Polícia Civil investiga ONG da produtora do filme sobre Bolsonaro

A Polícia Civil de São Paulo realiza nesta segunda-feira (1º) a Operação Wi-Fi Livre no Instituto Conhecer Brasil, ONG presidida por Karina Ferreira da Gama, ligada à produtora Go UP, responsável pelo filme Dark Horse, que aborda a vida do ex-presidente Jair Bolsonaro.

A ONG é investigada por suspeita de fraude em um contrato com a prefeitura de São Paulo, avaliado em R$ 108 milhões, para implantar redes de wi-fi gratuitas em comunidades locais. A apuração aponta irregularidades tanto na contratação quanto na execução do projeto.

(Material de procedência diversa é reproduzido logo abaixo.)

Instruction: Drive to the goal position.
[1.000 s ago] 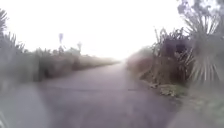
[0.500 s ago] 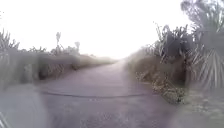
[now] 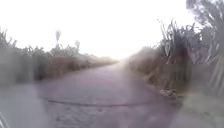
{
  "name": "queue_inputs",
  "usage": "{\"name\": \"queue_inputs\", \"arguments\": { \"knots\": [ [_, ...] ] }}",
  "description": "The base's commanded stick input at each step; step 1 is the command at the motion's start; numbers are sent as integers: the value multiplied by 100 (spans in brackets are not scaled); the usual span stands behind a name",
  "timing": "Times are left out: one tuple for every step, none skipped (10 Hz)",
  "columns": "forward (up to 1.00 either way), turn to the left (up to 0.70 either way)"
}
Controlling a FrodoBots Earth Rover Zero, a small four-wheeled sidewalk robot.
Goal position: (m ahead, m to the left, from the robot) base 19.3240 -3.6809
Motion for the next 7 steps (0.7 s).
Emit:
{"name": "queue_inputs", "arguments": {
  "knots": [
    [70, 0],
    [70, 0],
    [70, 0],
    [70, 0],
    [70, 0],
    [70, 0],
    [70, 0]
  ]
}}
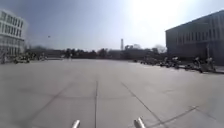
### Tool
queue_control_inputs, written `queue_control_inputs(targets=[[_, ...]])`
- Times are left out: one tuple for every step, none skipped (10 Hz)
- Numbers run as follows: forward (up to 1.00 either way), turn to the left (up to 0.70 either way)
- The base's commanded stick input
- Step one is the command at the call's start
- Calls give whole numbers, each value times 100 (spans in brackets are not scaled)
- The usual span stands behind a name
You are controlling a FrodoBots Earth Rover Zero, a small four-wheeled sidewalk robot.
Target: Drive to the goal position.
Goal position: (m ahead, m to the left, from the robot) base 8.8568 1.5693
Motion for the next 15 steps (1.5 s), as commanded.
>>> queue_control_inputs(targets=[[70,0],[70,0],[70,0],[70,0],[70,1],[70,6],[70,10],[70,15],[70,20],[70,24],[70,29],[70,34],[70,22],[70,6],[70,16]])
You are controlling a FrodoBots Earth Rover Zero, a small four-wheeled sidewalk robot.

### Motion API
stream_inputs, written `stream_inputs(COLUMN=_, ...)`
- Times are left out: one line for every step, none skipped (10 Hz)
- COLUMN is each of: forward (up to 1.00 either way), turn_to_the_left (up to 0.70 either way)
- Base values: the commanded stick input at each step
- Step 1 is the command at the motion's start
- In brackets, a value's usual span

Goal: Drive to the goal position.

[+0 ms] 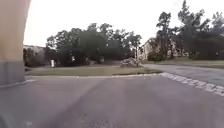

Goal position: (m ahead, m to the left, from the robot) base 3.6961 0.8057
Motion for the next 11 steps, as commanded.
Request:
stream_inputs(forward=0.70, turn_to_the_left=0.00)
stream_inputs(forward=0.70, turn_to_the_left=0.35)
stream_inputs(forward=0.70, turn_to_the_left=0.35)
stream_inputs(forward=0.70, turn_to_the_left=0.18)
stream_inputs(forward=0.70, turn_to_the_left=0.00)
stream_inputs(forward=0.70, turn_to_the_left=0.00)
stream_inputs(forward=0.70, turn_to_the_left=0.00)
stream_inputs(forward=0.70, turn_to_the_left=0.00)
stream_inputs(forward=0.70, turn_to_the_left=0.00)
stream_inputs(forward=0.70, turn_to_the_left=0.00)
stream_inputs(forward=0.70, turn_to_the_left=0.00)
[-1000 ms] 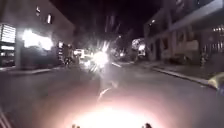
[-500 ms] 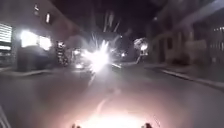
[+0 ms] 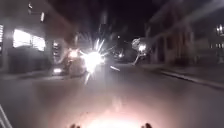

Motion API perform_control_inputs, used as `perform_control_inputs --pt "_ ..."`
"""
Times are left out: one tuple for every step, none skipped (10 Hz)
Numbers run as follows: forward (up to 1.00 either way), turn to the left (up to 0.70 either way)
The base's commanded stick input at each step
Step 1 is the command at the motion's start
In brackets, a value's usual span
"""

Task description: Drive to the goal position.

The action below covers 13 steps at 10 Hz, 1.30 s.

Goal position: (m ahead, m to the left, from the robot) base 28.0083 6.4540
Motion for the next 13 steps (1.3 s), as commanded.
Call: perform_control_inputs --pt "0.85 0.0" --pt "0.85 0.0" --pt "0.85 0.0" --pt "0.85 0.0" --pt "0.85 0.0" --pt "0.85 0.0" --pt "0.85 0.0" --pt "0.85 -0.2" --pt "0.85 -0.34" --pt "0.85 -0.34" --pt "0.85 -0.34" --pt "0.85 -0.34" --pt "0.85 -0.34"
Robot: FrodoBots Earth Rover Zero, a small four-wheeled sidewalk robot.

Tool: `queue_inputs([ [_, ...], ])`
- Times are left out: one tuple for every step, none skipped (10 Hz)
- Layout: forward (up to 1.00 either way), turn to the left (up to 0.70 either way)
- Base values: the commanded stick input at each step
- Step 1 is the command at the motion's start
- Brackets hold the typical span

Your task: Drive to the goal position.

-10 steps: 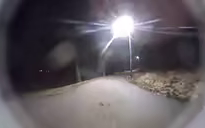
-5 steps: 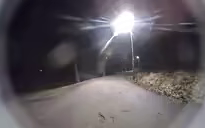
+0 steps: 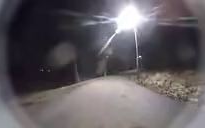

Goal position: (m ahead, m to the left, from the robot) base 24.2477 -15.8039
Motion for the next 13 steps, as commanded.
queue_inputs([
  [1.00, 0.03],
  [1.00, 0.02],
  [1.00, 0.01],
  [1.00, -0.02],
  [1.00, -0.09],
  [1.00, -0.10],
  [1.00, -0.03],
  [1.00, 0.00],
  [1.00, -0.04],
  [1.00, -0.07],
  [1.00, -0.08],
  [1.00, -0.09],
  [1.00, -0.07],
])
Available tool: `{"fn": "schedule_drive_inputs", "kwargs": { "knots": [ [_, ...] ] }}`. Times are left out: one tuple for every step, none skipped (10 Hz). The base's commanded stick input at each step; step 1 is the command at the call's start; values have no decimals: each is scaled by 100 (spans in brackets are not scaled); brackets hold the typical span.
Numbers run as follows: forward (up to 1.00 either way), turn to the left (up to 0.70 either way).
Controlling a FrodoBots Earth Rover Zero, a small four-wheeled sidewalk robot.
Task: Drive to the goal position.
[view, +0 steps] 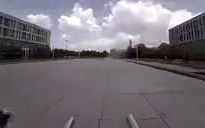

Conforme o Ministério Público e a Polícia Civil, a ONG deveria ter instalado 5 mil pontos de acesso público à internet no prazo de um ano. No entanto, apenas 3.200 locais foram ativados até o momento.

A organização também apresentou notas fiscais irregulares num montante de R$ 16,5 milhões à prefeitura para justificar despesas.

Além do instituto, outras empresas subcontratadas são alvo da operação, que cumpre oito mandados de busca para apreender documentos e equipamentos relacionados ao contrato.

O senador Flávio Bolsonaro, que solicitou R$ 61 milhões ao empresário Daniel Vorcaro para o financiamento do filme Dark Horse, destacou que a operação não está vinculada ao longa-metragem.

A prefeitura de São Paulo afirmou repudiar qualquer suspeita de desvio de recursos e reforçou que o contrato seguiu padrões de legalidade e transparência, colaborando com as investigações em curso.